Abstract:
"Effects of Implant Design Parameters on Fluid Convection, Potentiating 3rd Body Debris Ingress into the Bearing Surface during THA Impingement/Subluxation"
Aseptic loosening, primarily driven by polyethylene wear debris, remains the leading cause of failure for metal-on-polyethylene total hip implants. A significant contributor to accelerated polyethylene wear is the ingress of third-body debris into the bearing space, which roughens the femoral head. Despite the critical impact, the exact biomechanical mechanisms by which these particles manage to enter the tightly conforming articulating surfaces of the joint are not well understood. This study addresses this knowledge gap by hypothesizing that convective fluid transport during subluxation of the total hip joint plays a key role.

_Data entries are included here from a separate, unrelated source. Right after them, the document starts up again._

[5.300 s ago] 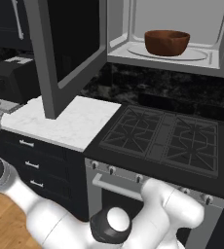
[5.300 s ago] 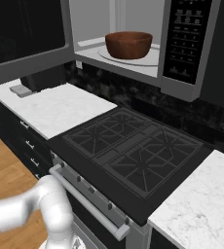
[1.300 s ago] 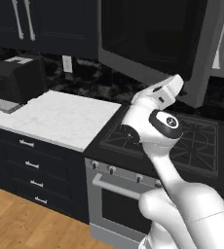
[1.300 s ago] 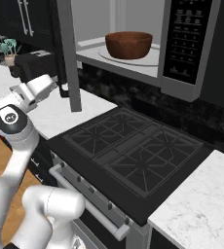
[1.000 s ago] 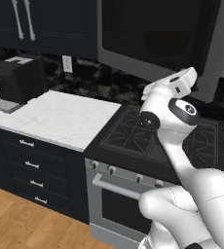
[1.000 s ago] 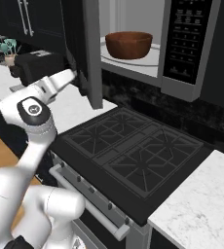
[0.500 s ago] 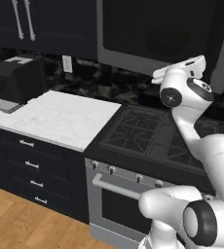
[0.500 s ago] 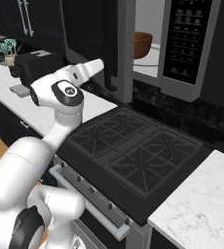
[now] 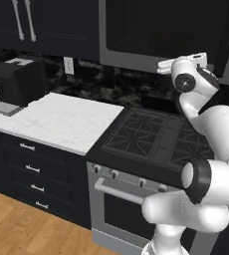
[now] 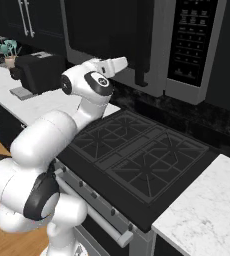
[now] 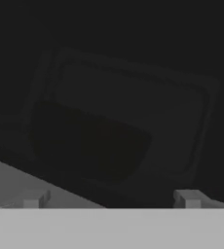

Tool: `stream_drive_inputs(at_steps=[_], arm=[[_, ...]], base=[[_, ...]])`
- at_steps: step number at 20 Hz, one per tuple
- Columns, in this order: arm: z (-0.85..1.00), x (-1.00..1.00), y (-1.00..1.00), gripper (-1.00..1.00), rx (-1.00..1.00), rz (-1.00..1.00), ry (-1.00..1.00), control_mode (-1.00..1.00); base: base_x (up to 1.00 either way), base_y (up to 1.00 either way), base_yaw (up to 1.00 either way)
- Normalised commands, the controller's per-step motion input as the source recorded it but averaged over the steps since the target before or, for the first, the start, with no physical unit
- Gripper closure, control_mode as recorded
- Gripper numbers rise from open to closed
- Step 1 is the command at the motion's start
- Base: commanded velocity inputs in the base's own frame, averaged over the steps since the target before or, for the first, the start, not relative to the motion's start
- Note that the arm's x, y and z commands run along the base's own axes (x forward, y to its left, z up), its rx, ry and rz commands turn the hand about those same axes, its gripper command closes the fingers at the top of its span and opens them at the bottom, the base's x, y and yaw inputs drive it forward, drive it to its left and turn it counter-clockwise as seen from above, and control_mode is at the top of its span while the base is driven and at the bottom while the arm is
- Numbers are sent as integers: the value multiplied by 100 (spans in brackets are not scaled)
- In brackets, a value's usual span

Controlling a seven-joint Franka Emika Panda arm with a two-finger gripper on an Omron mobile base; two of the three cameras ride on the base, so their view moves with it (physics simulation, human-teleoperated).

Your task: Pick the sweet potato from the sink and place it in the bowl. Then pick the bowl and place it in the microwave. Then close the microwave door and press the start button.

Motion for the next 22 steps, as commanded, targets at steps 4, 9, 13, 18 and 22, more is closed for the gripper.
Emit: stream_drive_inputs(at_steps=[4, 9, 13, 18, 22], arm=[[5, 60, -24, -100, 14, 10, 0, -100], [3, 49, -28, -100, 10, 7, 0, -100], [0, 70, -26, -100, 7, 5, 0, -100], [4, 47, -9, -100, 2, 2, 0, -100], [29, -15, 21, -100, 0, 0, 4, -100]], base=[[0, 0, 0], [0, 0, 0], [0, 0, 0], [0, 0, 0], [0, 0, 0]])
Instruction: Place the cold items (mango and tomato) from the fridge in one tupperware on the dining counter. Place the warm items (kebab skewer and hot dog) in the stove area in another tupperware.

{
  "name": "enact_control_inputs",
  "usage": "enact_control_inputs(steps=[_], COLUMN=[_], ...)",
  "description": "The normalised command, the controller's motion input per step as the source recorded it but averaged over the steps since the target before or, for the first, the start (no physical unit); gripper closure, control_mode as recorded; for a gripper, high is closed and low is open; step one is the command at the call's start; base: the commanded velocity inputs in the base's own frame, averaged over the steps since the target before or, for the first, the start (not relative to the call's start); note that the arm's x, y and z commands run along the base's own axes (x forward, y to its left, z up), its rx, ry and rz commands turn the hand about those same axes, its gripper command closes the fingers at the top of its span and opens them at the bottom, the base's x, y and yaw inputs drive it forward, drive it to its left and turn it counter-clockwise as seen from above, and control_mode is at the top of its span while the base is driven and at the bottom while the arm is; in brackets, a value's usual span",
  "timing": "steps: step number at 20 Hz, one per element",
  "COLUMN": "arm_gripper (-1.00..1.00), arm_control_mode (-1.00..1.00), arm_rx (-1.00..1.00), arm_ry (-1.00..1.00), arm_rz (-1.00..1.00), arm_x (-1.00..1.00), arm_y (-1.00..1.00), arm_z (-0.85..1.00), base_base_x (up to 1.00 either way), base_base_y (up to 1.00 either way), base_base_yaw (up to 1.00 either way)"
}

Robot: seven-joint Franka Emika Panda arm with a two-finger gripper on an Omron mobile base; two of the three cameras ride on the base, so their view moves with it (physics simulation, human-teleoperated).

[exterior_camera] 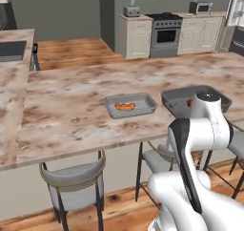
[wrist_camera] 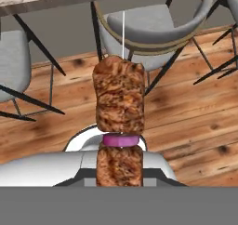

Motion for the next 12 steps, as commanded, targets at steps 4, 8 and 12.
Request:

To investigate this biomechanical hypothesis, a three-dimensional computational fluid dynamics (CFD) model was meticulously developed and rigorously validated. This model quantified fluid ingress into the bearing space during a simulated leg-cross subluxation event. The comprehensive study parametrically investigated the effects of various implant design parameters and operating conditions on this fluid convection phenomenon. Key parameters analyzed included femoral head diameter (22, 28, 36 mm), diametral gap width (0.05, 0.1, 0.2 mm), chamfer angle (0, 30, 45, 60 degrees), chamfer thickness (15, 25, 35% of liner thickness), head inset (0, 3.5, 7 mm), and fluid viscosity (0.001, 0.01, 0.1 Pa·s).
The results of the CFD analysis indicated that fluid ingress, and thus the potential for third-body debris transport, was most significantly influenced by increasing the diametral gap width between the femoral head and acetabular liner. Moreover, larger femoral head diameters, greater chamfer angles, and increased chamfer thickness also promoted higher levels of fluid ingress. In contrast, varying the head inset had a minimal impact, while increased fluid viscosity led to a reduction in fluid flow into the bearing space. This biomechanical investigation confirms that fluid convection during subluxation is a viable mechanism for third-body debris ingress and highlights specific implant design parameters that can be optimized to minimize this phenomenon, thereby potentially extending the longevity of total hip arthroplasty implants.